Jika diberi wewenang oleh regulator, molnupiravir akan menjadi obat antivirus oral pertama untuk Covid-19.
Pil, yang awalnya dikembangkan untuk mengobati influenza, dirancang untuk Pil, yang awalnya dikembangkan untuk mengobati influenza, dirancang untuk menyebabkan eror dalam kode genetik virus, mencegahnya menyebar di dalam tubuh.
Analisis terhadap 775 pasien dalam penelitian ini menemukan: 7,3% dari mereka yang diberi molnupiravir dirawat di rumah sakit, dibandingkan dengan 14,1% pasien yang diberi plasebo. Data juga menunjukkan tidak ada kematian pada kelompok molnupiravir, tetapi delapan pasien yang diberi plasebo dalam uji coba kemudian meninggal karena Covid-19.
Data tersebut dipublikasikan dalam siaran pers dan belum ditinjau oleh komunitas ilmiah lain.
Tidak seperti kebanyakan vaksin Covid, yang menargetkan protein spike di luar virus, pengobatan bekerja dengan menargetkan enzim yang digunakan virus untuk membuat salinan dirinya sendiri.
Merck, yang dikenal dengan nama MSD di Inggris, mengatakan bahwa harus membuatnya sama efektifnya melawan varian baru virus corona saat berkembang di masa depan.
Daria Hazuda, wakil presiden penemuan penyakit menular Merck, mengatakan kepada BBC: "Pengobatan antivirus untuk orang-orang yang tidak divaksinasi, atau yang kurang responsif terhadap kekebalan dari vaksin, adalah alat yang sangat penting dalam membantu mengakhiri pandemi ini."

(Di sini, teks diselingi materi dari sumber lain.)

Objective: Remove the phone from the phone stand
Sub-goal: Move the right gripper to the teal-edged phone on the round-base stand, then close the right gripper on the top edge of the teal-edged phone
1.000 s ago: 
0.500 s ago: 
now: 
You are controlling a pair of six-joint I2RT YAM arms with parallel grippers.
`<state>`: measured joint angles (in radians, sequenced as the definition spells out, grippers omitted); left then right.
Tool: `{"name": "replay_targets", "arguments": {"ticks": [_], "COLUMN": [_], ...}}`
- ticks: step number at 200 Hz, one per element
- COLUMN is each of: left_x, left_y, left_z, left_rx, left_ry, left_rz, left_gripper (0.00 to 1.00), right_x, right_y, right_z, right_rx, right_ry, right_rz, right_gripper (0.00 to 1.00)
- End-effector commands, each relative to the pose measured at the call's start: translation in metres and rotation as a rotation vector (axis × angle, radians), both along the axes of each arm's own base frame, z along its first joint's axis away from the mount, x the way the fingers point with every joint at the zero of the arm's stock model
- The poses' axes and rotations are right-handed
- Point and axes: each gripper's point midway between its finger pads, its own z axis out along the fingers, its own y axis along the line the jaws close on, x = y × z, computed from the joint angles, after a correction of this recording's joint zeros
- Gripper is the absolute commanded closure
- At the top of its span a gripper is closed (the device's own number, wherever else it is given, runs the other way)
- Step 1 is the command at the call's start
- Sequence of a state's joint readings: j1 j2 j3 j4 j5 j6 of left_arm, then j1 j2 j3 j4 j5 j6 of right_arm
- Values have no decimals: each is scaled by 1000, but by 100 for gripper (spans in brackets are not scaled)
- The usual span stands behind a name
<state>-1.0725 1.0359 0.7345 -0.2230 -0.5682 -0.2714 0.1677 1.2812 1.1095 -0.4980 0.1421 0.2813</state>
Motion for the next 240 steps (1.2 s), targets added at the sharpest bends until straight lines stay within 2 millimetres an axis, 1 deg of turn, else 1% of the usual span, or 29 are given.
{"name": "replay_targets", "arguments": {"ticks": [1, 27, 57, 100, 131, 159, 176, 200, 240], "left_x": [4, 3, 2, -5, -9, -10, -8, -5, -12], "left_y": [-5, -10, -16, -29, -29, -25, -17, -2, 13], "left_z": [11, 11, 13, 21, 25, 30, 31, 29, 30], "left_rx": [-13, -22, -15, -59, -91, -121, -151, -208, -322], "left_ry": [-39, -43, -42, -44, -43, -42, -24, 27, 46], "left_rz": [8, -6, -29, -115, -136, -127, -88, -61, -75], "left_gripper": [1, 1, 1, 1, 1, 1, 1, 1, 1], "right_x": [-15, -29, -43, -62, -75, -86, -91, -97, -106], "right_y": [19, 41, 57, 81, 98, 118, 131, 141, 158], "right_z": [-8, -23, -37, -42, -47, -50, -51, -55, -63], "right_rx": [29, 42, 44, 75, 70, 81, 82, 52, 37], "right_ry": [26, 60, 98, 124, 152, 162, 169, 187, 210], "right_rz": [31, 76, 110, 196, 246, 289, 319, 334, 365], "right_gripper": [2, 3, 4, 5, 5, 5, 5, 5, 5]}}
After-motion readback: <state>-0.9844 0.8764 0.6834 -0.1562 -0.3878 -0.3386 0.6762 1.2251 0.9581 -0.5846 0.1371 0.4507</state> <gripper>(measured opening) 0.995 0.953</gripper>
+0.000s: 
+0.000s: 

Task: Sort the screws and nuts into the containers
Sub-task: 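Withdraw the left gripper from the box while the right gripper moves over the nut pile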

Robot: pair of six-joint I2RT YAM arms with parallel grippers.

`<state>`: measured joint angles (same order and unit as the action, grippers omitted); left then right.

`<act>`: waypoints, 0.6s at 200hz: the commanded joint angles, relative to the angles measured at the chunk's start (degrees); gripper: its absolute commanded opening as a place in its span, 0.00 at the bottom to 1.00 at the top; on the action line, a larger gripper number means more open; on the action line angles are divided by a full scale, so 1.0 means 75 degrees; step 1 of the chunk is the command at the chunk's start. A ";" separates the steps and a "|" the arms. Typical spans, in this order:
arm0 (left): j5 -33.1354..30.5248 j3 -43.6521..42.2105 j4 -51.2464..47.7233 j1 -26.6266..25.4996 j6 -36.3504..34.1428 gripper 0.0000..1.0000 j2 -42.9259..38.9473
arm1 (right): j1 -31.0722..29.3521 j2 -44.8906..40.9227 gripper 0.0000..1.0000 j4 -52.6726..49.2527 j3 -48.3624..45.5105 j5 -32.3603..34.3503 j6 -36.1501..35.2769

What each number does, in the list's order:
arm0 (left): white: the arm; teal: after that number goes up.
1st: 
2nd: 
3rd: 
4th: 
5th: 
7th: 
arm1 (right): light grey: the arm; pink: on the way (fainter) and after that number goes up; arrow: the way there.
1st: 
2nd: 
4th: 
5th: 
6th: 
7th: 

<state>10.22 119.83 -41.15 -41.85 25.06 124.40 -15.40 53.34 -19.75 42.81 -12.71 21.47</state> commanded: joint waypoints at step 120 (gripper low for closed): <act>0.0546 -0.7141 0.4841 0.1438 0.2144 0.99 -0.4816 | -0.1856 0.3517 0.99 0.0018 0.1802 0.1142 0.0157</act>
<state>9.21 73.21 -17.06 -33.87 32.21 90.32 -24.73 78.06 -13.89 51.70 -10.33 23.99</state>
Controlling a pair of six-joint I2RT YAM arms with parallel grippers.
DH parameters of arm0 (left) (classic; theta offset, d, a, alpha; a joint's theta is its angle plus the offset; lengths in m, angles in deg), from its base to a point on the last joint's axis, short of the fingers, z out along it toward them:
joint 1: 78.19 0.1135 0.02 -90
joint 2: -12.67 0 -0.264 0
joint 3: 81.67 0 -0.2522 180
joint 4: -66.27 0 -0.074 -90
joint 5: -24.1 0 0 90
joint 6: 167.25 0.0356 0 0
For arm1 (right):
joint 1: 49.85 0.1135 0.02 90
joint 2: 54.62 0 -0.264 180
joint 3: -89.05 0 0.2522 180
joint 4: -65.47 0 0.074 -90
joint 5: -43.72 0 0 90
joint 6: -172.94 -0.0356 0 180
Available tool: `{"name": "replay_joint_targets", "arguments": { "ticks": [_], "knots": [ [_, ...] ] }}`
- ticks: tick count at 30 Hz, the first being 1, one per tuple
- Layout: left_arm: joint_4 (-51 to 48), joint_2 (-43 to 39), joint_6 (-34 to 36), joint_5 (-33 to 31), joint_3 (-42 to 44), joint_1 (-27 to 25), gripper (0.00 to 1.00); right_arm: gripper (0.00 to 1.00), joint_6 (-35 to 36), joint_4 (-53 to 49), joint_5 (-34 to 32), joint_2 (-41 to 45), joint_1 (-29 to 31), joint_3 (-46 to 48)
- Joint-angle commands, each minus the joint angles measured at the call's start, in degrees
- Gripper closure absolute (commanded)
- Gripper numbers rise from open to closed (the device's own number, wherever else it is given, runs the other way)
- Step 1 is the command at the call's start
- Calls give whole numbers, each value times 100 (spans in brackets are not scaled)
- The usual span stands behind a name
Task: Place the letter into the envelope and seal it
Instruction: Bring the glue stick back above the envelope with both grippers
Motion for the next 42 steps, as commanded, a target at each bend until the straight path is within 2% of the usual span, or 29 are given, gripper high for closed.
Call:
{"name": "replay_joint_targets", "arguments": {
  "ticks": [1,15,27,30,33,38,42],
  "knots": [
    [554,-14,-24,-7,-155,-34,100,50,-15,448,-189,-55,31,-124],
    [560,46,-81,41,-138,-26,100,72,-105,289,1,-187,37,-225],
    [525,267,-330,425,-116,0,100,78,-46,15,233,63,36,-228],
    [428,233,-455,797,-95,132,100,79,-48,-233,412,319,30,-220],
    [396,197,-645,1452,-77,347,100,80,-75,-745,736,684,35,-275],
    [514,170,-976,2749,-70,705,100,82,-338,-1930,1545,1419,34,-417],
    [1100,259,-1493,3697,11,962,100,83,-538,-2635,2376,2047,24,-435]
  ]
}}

Hasil percobaan menunjukkan molnupiravir perlu diambil lebih awal setelah gejala berkembang untuk memiliki efek. Sebuah studi sebelumnya pada pasien yang sudah dirawat di rumah sakit dengan Covid parah dihentikan setelah hasil yang mengecewakan.
Â
Hasil Sementara yang Menggembirakan
Merck adalah perusahaan pertama yang melaporkan hasil uji coba pil untuk mengobati Covid, tetapi perusahaan lain sedang mengerjakan perawatan serupa. Saingannya dari AS Pfizer baru-baru ini memulai uji coba tahap akhir dari dua tablet antivirus yang berbeda, sementara perusahaan Swiss Roche sedang mengerjakan obat serupa.
Merck mengatakan pihaknya mengharapkan untuk memproduksi 10 juta program molnupiravir pada akhir 2021. Pemerintah AS telah setuju untuk membeli obat senilai $ 1,2 miliar (£ 885 juta) jika menerima persetujuan dari badan pengatur, FDA.
Perusahaan mengatakan sedang dalam diskusi yang sedang berlangsung dengan negara-negara lain, termasuk Inggris, dan juga telah menyetujui kesepakatan lisensi dengan sejumlah produsen generik untuk memasok perawatan ke negara-negara berpenghasilan rendah dan menengah.
Prof Penny Ward, dari King's College London, yang tidak terlibat dalam persidangan, mengatakan: "Sangat diharapkan bahwa gugus tugas antivirus memiliki, seperti gugus tugas vaksin, dan gugus tugas untuk pra-pesanan obat ini.
"[Ini] agar Inggris dapat, akhirnya, mengelola kondisi ini dengan benar dengan mengobati penyakit terobosan vaksin, dan mengurangi tekanan pada NHS selama musim dingin yang akan datang."
Prof Peter Horby, seorang ahli penyakit menular di Universitas Oxford, mengatakan: "Antivirus oral yang aman, terjangkau, dan efektif akan menjadi kemajuan besar dalam perang melawan Covid.
"Molnupiravir telah terlihat menjanjikan di laboratorium, tetapi tes sebenarnya adalah apakah itu menunjukkan manfaat pada pasien. Banyak obat gagal pada saat ini, jadi hasil sementara ini sangat menggembirakan."